Excel BI - Excel Challenge 630

Published

January 14, 2025

Challenge Description

For each date group, populate the immediate last caller. So, first row in each date group will not have any immediate last caller. Note - data is unsorted.

Download Practice File - https://lnkd.in/dwFEQgce

Solutions

library(tidyverse)
library(readxl)

path = "Excel/630 Immediate Last Caller.xlsx"
input = read_excel(path, range = "A1:C16")
test = read_excel(path, range = "D1:D16")

result = input %>% 
 mutate(`Answer Expected` = order_by(Time, lag(Caller)), .by = Date) 

all.equal(result$`Answer Expected`, test$`Answer Expected`)
[1] TRUE

Logic:
1. mutate: Adds a new column (Answer Expected) that contains the immediate last caller.
2. order_by(Time, lag(Caller)): Ensures that the data is sorted by Time before applying the lag function to fetch the previous value.
3. .by = Date: Groups the data by Date, so the lag function only applies within each group.
Strengths:
1. Conciseness: Combines sorting and lagging in a single step with order_by.
2. Readability: Leverages tidyverse functions, which are intuitive and readable.
Areas for Improvement:
1. Edge Case Handling: Ensure that Time and Date are valid and properly formatted to avoid errors.
Gem:
1. Using order_by(Time, lag(Caller)) is a clean and efficient way to sort and fetch the previous value in one step.

import pandas as pd



path = "630 Immediate Last Caller.xlsx"
input = pd.read_excel(path, usecols="A:C", nrows=16)
test = pd.read_excel(path, usecols="D", nrows=16)

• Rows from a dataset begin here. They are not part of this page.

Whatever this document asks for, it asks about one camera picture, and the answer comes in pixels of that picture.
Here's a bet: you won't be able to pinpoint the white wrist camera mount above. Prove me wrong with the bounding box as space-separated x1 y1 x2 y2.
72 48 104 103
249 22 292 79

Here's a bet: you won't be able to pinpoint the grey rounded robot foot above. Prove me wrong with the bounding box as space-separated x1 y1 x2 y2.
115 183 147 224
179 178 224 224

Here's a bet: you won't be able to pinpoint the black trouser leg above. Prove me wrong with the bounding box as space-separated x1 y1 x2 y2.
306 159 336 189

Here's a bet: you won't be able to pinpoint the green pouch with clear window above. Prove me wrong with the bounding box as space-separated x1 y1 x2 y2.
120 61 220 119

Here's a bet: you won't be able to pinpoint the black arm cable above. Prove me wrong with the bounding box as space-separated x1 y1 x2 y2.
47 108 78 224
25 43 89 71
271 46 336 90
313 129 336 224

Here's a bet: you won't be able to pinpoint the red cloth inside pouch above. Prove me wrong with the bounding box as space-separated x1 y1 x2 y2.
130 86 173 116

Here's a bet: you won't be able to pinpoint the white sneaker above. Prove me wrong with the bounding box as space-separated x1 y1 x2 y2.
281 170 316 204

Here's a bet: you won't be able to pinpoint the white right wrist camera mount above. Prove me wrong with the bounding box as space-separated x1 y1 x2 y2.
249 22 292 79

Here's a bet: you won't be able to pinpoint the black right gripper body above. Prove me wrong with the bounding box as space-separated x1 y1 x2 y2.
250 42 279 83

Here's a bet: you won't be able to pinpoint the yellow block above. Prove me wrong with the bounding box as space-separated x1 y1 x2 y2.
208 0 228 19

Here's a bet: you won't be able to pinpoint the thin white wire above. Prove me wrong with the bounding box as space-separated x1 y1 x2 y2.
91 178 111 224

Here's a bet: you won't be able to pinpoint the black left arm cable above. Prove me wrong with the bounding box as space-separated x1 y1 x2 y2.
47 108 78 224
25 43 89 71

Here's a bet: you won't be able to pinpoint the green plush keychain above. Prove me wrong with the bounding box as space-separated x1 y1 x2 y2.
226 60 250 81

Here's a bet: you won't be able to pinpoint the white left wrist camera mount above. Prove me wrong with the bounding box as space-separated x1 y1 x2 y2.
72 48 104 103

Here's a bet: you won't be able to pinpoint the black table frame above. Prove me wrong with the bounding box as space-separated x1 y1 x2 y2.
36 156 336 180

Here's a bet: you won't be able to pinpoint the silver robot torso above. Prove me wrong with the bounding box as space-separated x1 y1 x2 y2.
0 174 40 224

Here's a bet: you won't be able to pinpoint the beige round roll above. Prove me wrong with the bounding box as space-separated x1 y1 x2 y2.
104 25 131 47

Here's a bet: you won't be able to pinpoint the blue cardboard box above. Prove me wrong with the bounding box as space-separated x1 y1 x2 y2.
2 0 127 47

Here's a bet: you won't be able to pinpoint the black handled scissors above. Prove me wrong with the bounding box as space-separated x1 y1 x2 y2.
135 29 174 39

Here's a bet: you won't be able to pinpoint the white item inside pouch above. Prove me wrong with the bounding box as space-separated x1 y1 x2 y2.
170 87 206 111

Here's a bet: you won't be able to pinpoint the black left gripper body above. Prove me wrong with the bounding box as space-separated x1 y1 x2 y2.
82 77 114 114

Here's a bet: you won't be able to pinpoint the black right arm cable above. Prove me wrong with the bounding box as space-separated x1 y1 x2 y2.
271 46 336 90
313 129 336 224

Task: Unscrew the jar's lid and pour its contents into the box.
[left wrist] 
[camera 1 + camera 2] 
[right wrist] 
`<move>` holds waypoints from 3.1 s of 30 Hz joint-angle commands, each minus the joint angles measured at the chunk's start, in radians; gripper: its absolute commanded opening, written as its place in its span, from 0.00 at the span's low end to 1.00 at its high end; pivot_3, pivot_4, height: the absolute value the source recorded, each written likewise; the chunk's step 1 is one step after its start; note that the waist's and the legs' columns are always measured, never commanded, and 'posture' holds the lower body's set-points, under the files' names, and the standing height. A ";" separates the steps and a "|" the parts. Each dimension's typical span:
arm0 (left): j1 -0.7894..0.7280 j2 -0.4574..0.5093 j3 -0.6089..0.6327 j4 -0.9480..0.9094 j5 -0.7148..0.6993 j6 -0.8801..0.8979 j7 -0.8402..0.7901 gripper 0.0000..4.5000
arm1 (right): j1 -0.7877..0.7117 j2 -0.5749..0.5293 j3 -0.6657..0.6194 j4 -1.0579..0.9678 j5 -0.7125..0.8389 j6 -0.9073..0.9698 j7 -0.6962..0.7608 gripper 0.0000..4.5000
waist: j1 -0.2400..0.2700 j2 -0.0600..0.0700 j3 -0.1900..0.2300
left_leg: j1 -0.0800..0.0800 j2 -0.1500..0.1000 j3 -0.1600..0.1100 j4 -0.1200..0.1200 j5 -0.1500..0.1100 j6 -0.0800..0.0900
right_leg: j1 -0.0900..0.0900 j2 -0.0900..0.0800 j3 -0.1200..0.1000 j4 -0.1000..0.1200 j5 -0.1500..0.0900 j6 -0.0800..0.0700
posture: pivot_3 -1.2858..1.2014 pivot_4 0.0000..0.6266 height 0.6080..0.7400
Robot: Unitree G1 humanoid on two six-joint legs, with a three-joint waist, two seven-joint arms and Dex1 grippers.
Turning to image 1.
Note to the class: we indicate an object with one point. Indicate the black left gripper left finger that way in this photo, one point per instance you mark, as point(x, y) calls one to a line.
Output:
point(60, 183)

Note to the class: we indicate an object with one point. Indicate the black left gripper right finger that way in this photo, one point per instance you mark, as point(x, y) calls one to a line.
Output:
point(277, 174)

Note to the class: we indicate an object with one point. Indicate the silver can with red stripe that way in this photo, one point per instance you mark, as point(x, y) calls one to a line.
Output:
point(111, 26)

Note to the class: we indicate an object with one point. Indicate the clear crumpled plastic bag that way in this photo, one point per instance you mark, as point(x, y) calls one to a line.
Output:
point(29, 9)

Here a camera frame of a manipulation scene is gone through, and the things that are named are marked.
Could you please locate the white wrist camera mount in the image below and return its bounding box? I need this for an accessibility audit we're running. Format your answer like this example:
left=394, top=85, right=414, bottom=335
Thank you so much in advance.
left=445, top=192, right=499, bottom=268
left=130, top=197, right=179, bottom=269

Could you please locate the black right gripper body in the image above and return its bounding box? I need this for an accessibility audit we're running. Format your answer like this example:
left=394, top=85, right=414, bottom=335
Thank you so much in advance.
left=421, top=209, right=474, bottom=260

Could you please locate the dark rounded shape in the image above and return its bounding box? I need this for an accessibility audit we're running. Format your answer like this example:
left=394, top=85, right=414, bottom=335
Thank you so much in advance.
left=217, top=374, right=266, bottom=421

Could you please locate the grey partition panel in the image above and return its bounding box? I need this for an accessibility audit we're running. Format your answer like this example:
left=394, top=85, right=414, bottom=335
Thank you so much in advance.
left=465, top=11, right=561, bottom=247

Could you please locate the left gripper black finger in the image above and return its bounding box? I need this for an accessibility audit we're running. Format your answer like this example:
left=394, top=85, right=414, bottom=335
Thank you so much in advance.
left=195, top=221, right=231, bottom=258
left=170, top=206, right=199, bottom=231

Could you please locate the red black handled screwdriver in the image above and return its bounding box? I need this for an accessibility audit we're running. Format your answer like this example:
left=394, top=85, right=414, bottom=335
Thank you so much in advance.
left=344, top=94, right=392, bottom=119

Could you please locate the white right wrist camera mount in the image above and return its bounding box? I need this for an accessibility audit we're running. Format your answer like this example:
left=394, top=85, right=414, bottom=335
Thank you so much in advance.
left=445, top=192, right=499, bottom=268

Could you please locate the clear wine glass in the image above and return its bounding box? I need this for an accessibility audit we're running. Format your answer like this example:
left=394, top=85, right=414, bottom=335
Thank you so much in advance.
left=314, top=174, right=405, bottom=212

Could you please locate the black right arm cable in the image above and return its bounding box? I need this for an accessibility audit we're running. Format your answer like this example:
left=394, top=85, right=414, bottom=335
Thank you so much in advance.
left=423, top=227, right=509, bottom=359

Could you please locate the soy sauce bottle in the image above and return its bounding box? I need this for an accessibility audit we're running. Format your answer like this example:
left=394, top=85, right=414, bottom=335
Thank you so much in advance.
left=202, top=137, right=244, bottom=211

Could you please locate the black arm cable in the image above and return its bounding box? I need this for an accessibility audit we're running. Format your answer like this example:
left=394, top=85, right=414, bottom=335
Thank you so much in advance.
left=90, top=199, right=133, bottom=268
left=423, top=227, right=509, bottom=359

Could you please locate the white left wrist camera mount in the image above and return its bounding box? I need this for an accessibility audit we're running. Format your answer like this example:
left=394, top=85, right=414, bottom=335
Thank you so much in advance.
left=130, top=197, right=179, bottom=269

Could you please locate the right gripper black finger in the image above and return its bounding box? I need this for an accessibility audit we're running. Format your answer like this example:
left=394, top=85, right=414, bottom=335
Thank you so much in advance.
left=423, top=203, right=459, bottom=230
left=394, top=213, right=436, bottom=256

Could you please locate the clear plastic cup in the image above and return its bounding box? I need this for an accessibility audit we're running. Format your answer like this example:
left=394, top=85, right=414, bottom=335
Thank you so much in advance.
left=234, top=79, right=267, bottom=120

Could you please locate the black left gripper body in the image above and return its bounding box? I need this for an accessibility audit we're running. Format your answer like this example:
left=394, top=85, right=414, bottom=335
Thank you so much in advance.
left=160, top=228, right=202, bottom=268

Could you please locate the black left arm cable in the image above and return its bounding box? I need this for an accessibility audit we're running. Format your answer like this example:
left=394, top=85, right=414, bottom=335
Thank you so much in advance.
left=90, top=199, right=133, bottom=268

input['Answer Expected'] = input.sort_values(by='Time').groupby('Date')['Caller'].shift()
print(input['Answer Expected'].equals(test['Answer Expected'])) # True

Logic:
1. sort_values(by='Time'): Sorts the data chronologically within each date group.
2. groupby('Date')['Caller'].shift(): Fetches the previous caller in the sorted order for each date group.
3. shift(): Handles the logic for getting the “immediate last caller,” leaving the first row as NaN.
Strengths:
1. Step-by-Step Clarity: Each operation is explicit and modular, making the logic easy to follow.
2. Accuracy: The use of sort_values ensures the correct chronological order within groups.
Areas for Improvement:
1. Efficiency: Sorting can be computationally expensive for large datasets, but it’s necessary for this task.
2. Flexibility: Assumes the Time column is correctly formatted and sortable.
Gem:
1. The use of groupby with shift() directly mirrors the task requirement in an intuitive and concise way.

Difficulty Level

This task is of moderate complexity:

It involves knowledge of regular expressions, which can be challenging for beginners.
The task requires dynamic replacement logic, which adds an extra layer of difficulty.